JurisprudênciaIA

Superior Tribunal de Justiça

Acórdão

Relator(a)
Ministra Laurita Vaz
Órgão julgador
Quinta Turma
Data do julgamento
05/03/2013
Data de publicação
12/03/2013

STJ – Acórdão, Rel. Ministra Laurita Vaz, Quinta Turma, j. 05/03/2013, p. 12/03/2013

Ementa

HABEAS CORPUS. TRÁFICO ILÍCITO DE DROGAS. (1) REINCIDÊNCIA. AGRAVAMENTO DA PENA. CONSTITUCIONALIDADE. (2) MINORANTE PREVISTA NO ART. 33, § 4.º, DA LEI N.º 11.343/2006. INAPLICABILIDADE. AUSÊNCIA DE REQUISITO LEGAL. INOCORRÊNCIA DE BIS IN IDEM. (3) REGIME INICIAL MENOS GRAVOSO. INVIABILIDADE. PENA-BASE ACIMA DO MÍNIMO LEGAL. PRESENÇA DE CIRCUNSTÂNCIA JUDICIAL DESFAVORÁVEL. HABEAS CORPUS DENEGADO. 1. Paciente condenado à pena de 06 anos, 03 meses e 22 dias de reclusão, em regime inicial fechado, como incurso no art. 33, caput, da Lei n.º 11.343/06, porque preso em flagrante no dia 01/11/2009, trazendo consigo 10 porções de cocaína. 2. A jurisprudência do Supremo Tribunal Federal, seguida por esta Corte Superior de Justiça, é no sentido de que a agravante genérica da reincidência foi recepcionada pela Constituição Federal de 1988, sem que haja violação aos princípios da isonomia, da culpabilidade e do ne bis in idem. 3. A reincidência, específica ou não, não se compatibiliza com a causa especial de diminuição de pena prevista § 4.º do art. 33 da Lei n.º 11.343/06, dado que necessário, dentre outros requisitos, seja o agente primário.
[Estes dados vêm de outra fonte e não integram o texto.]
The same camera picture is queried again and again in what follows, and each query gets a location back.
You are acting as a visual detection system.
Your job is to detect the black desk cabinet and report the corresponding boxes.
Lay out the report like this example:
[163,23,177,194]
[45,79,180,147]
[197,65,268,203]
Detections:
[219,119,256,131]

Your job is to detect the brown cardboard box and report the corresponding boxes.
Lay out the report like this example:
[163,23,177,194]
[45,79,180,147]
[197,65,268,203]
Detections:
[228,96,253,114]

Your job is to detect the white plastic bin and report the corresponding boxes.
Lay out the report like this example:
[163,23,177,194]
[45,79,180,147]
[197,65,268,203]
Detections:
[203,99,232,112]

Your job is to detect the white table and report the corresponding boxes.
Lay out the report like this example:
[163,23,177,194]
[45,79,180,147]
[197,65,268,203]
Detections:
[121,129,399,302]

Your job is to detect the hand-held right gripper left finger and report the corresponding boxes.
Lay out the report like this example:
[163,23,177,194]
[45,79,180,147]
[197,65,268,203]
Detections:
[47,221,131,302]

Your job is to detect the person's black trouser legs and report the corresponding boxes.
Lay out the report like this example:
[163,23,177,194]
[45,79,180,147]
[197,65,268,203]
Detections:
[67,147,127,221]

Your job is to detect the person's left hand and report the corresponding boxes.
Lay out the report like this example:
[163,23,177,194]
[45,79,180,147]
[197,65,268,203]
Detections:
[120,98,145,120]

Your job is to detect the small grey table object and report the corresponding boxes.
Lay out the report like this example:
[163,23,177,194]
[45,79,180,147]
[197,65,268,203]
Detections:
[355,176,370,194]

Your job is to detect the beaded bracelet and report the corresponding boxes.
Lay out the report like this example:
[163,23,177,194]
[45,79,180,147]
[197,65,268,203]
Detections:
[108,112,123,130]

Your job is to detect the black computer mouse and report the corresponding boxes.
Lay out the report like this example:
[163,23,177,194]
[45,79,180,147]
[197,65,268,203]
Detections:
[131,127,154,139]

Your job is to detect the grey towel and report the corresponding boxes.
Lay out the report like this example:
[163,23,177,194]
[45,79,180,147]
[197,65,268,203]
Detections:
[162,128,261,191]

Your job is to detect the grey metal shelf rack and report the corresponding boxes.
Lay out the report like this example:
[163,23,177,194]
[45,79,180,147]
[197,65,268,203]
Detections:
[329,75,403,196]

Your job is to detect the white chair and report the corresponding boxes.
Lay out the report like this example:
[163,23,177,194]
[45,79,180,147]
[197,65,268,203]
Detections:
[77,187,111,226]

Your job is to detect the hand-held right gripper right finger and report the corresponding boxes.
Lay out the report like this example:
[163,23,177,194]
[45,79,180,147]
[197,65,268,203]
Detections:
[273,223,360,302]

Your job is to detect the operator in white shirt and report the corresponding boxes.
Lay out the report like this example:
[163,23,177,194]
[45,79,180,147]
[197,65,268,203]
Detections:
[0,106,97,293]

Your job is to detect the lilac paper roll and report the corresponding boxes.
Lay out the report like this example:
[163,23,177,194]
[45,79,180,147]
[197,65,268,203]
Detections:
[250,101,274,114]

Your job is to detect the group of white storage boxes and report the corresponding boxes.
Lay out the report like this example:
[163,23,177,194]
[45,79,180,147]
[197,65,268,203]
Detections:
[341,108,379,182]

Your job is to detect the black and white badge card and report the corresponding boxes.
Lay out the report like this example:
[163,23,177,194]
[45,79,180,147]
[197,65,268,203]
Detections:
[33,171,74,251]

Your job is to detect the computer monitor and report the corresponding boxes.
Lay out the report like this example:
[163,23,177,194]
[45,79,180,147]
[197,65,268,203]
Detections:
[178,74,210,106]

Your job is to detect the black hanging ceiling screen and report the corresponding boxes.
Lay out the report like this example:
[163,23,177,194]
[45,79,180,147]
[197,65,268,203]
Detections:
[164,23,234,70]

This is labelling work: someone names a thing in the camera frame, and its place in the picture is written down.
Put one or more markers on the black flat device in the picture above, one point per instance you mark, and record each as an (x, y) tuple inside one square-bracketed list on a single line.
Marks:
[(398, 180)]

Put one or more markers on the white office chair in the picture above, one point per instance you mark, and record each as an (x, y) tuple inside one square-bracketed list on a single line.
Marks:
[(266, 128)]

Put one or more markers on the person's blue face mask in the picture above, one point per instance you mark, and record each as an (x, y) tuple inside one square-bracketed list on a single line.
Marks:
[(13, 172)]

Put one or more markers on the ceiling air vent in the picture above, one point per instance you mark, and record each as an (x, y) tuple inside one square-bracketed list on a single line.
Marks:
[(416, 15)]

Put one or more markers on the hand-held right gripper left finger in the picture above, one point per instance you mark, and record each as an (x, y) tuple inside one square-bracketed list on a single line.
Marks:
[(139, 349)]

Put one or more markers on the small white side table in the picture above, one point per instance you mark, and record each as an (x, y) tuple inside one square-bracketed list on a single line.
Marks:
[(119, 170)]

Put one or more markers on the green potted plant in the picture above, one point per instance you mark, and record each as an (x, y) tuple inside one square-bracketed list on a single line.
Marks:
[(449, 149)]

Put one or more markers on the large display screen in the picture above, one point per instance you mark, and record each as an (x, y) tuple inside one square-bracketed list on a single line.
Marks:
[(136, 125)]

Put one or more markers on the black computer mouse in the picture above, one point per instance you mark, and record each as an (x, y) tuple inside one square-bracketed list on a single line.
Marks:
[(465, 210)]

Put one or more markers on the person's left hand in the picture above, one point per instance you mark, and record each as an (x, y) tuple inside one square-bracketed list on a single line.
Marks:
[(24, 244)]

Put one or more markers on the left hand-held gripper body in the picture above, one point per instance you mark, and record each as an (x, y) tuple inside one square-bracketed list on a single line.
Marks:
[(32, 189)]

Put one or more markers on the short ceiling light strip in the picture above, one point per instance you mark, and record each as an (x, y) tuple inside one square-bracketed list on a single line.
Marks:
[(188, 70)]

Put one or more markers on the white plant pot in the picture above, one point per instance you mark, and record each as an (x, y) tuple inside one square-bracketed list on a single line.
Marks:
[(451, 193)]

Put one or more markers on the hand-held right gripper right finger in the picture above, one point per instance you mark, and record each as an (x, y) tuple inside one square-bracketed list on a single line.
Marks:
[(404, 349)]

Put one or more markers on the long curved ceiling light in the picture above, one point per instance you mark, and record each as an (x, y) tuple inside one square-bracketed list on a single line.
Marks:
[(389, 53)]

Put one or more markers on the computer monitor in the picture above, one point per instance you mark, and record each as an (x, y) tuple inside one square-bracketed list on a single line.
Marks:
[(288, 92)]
Tal óbice e a exasperação da pena, na segunda fase, não importam em bis in idem, mas em consequências jurídico-legais distintas de um mesmo instituto. 4. O Plenário do Supremo Tribunal Federal, ao julgar o HC n.º 111.840/ES, afastou a obrigatoriedade do regime inicial fechado para os condenados por crimes hediondos e equiparados, devendo-se observar, para a fixação do regime inicial de cumprimento de pena, o disposto no art. 33, c.c. o art. 59, ambos do Código Penal. 5. O regime prisional mais gravoso mostra-se adequado à espécie, inclusive porque fixada a pena-base acima do mínimo legal, o que afasta a alegação de qualquer ilegalidade. 6. Ordem de habeas corpus denegada. (HC n. 200.111/SP, relatora Ministra Laurita Vaz, Quinta Turma, julgado em 5/3/2013, DJe de 12/3/2013.)